GOAL OF THE EXERCISE — Give the entries again, exactly as written.
___ EXTRACTED ENTRIES
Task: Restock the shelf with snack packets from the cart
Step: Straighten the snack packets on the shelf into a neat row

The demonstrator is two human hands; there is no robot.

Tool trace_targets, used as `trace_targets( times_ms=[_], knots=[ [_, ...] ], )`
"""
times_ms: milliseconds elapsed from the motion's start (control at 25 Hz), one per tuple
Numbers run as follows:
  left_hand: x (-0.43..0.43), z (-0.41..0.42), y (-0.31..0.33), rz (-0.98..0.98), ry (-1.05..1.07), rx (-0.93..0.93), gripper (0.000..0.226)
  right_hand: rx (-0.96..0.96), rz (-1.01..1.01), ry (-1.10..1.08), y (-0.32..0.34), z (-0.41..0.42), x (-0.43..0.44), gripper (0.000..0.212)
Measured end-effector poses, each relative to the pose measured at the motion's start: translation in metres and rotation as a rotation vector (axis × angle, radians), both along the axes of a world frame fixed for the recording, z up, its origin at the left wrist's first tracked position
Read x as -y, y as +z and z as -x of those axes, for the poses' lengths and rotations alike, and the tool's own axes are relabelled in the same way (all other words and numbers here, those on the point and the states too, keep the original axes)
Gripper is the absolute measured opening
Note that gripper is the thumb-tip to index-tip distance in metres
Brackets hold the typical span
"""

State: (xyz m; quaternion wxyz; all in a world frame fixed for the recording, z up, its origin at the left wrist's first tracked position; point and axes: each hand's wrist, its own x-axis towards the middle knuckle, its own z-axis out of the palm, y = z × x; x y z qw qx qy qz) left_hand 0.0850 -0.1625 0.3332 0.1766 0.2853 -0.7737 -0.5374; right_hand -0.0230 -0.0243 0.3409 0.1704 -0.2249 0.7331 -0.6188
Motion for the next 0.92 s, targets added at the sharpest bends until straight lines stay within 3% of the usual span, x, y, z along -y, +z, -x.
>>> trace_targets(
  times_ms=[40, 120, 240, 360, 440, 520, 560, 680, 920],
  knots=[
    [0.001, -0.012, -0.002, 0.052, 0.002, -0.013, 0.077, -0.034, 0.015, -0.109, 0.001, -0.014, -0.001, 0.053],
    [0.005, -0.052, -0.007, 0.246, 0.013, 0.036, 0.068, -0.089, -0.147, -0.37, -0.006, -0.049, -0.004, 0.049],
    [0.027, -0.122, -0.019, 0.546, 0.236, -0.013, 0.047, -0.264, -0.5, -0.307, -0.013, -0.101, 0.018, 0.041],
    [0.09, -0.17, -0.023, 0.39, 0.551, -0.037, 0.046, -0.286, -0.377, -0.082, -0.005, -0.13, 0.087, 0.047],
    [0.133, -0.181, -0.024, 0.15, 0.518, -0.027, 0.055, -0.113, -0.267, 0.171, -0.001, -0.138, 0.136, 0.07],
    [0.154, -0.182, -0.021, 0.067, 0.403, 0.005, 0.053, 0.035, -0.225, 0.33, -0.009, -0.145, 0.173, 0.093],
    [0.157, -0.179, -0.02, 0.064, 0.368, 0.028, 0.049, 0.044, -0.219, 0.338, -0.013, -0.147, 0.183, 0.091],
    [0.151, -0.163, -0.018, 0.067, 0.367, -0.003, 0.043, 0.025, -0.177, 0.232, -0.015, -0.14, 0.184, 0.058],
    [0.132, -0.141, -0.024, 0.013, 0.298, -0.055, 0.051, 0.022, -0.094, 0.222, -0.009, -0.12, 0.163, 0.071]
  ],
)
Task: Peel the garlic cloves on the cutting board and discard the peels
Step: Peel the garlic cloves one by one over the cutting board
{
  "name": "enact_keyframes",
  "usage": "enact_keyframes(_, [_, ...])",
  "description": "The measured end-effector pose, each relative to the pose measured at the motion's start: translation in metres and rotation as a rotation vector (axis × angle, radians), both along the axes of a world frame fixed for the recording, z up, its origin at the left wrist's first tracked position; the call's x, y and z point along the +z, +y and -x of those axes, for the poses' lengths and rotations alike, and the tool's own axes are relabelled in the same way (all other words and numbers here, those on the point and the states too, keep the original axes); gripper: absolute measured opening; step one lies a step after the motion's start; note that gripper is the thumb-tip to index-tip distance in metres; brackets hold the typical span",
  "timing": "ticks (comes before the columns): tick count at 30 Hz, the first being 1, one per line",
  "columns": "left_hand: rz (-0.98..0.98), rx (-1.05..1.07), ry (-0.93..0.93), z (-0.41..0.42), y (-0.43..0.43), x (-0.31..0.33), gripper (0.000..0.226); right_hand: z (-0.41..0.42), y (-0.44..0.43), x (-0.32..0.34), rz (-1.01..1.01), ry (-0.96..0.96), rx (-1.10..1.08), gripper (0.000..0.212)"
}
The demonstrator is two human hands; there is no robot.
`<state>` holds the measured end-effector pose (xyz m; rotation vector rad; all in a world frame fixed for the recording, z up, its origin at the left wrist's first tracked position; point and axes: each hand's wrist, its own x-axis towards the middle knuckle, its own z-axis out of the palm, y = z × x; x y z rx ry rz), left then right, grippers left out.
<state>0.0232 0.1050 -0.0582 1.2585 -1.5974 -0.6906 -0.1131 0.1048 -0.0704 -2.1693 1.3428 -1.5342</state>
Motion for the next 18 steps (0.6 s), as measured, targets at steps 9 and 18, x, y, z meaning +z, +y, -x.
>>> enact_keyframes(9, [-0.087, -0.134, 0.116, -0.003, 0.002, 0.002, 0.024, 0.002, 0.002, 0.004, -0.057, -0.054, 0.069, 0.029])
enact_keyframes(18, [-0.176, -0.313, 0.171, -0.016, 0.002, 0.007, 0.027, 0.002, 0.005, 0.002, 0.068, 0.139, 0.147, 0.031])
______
SOLUTION TO THIS PROBLEM —
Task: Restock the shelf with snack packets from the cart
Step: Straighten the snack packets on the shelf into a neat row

The demonstrator is two human hands; there is no robot.

Tool trace_targets, used as `trace_targets( times_ms=[_], knots=[ [_, ...] ], )`
"""
times_ms: milliseconds elapsed from the motion's start (control at 25 Hz), one per tuple
Numbers run as follows:
  left_hand: x (-0.43..0.43), z (-0.41..0.42), y (-0.31..0.33), rz (-0.98..0.98), ry (-1.05..1.07), rx (-0.93..0.93), gripper (0.000..0.226)
  right_hand: rx (-0.96..0.96), rz (-1.01..1.01), ry (-1.10..1.08), y (-0.32..0.34), z (-0.41..0.42), x (-0.43..0.44), gripper (0.000..0.212)
Measured end-effector poses, each relative to the pose measured at the motion's start: translation in metres and rotation as a rotation vector (axis × angle, radians), both along the axes of a world frame fixed for the recording, z up, its origin at the left wrist's first tracked position
Read x as -y, y as +z and z as -x of those axes, for the poses' lengths and rotations alike, and the tool's own axes are relabelled in the same way (all other words and numbers here, those on the point and the states too, keep the original axes)
Gripper is the absolute measured opening
Note that gripper is the thumb-tip to index-tip distance in metres
Brackets hold the typical span
"""

State: (xyz m; quaternion wxyz; all in a world frame fixed for the recording, z up, its origin at the left wrist's first tracked position; point and axes: each hand's wrist, its own x-axis towards the middle knuckle, its own z-axis out of the palm, y = z × x; x y z qw qx qy qz) left_hand 0.0850 -0.1625 0.3332 0.1766 0.2853 -0.7737 -0.5374; right_hand -0.0230 -0.0243 0.3409 0.1704 -0.2249 0.7331 -0.6188
Motion for the next 0.92 s, targets added at the sharpest bends until straight lines stay within 3% of the usual span, x, y, z along -y, +z, -x.
>>> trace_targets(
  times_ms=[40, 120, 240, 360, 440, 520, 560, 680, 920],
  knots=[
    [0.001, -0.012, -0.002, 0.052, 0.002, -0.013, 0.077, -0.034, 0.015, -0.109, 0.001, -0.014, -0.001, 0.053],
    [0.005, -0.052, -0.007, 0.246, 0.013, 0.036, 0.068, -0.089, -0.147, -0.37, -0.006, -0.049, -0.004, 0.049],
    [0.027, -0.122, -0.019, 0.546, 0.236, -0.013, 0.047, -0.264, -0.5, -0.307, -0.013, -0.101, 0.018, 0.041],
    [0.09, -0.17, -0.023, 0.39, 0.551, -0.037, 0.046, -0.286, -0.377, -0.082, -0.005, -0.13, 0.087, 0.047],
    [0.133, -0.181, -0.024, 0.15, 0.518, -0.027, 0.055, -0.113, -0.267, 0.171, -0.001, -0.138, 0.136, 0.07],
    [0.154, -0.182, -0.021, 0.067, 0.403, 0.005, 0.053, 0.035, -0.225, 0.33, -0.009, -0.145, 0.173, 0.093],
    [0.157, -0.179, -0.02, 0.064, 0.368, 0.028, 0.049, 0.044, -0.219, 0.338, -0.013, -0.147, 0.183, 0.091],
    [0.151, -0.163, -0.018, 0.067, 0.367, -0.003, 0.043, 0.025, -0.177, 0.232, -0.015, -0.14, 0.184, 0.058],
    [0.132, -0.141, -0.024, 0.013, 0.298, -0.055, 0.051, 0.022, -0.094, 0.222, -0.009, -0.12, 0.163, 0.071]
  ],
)
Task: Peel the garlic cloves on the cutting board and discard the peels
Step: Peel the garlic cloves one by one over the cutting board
{
  "name": "enact_keyframes",
  "usage": "enact_keyframes(_, [_, ...])",
  "description": "The measured end-effector pose, each relative to the pose measured at the motion's start: translation in metres and rotation as a rotation vector (axis × angle, radians), both along the axes of a world frame fixed for the recording, z up, its origin at the left wrist's first tracked position; the call's x, y and z point along the +z, +y and -x of those axes, for the poses' lengths and rotations alike, and the tool's own axes are relabelled in the same way (all other words and numbers here, those on the point and the states too, keep the original axes); gripper: absolute measured opening; step one lies a step after the motion's start; note that gripper is the thumb-tip to index-tip distance in metres; brackets hold the typical span",
  "timing": "ticks (comes before the columns): tick count at 30 Hz, the first being 1, one per line",
  "columns": "left_hand: rz (-0.98..0.98), rx (-1.05..1.07), ry (-0.93..0.93), z (-0.41..0.42), y (-0.43..0.43), x (-0.31..0.33), gripper (0.000..0.226); right_hand: z (-0.41..0.42), y (-0.44..0.43), x (-0.32..0.34), rz (-1.01..1.01), ry (-0.96..0.96), rx (-1.10..1.08), gripper (0.000..0.212)"
}
The demonstrator is two human hands; there is no robot.
`<state>` holds the measured end-effector pose (xyz m; rotation vector rad; all in a world frame fixed for the recording, z up, its origin at the left wrist's first tracked position; point and axes: each hand's wrist, its own x-axis towards the middle knuckle, its own z-axis out of the palm, y = z × x; x y z rx ry rz), left then right, grippers left out.
<state>0.0232 0.1050 -0.0582 1.2585 -1.5974 -0.6906 -0.1131 0.1048 -0.0704 -2.1693 1.3428 -1.5342</state>
Motion for the next 18 steps (0.6 s), as measured, targets at steps 9 and 18, x, y, z meaning +z, +y, -x.
>>> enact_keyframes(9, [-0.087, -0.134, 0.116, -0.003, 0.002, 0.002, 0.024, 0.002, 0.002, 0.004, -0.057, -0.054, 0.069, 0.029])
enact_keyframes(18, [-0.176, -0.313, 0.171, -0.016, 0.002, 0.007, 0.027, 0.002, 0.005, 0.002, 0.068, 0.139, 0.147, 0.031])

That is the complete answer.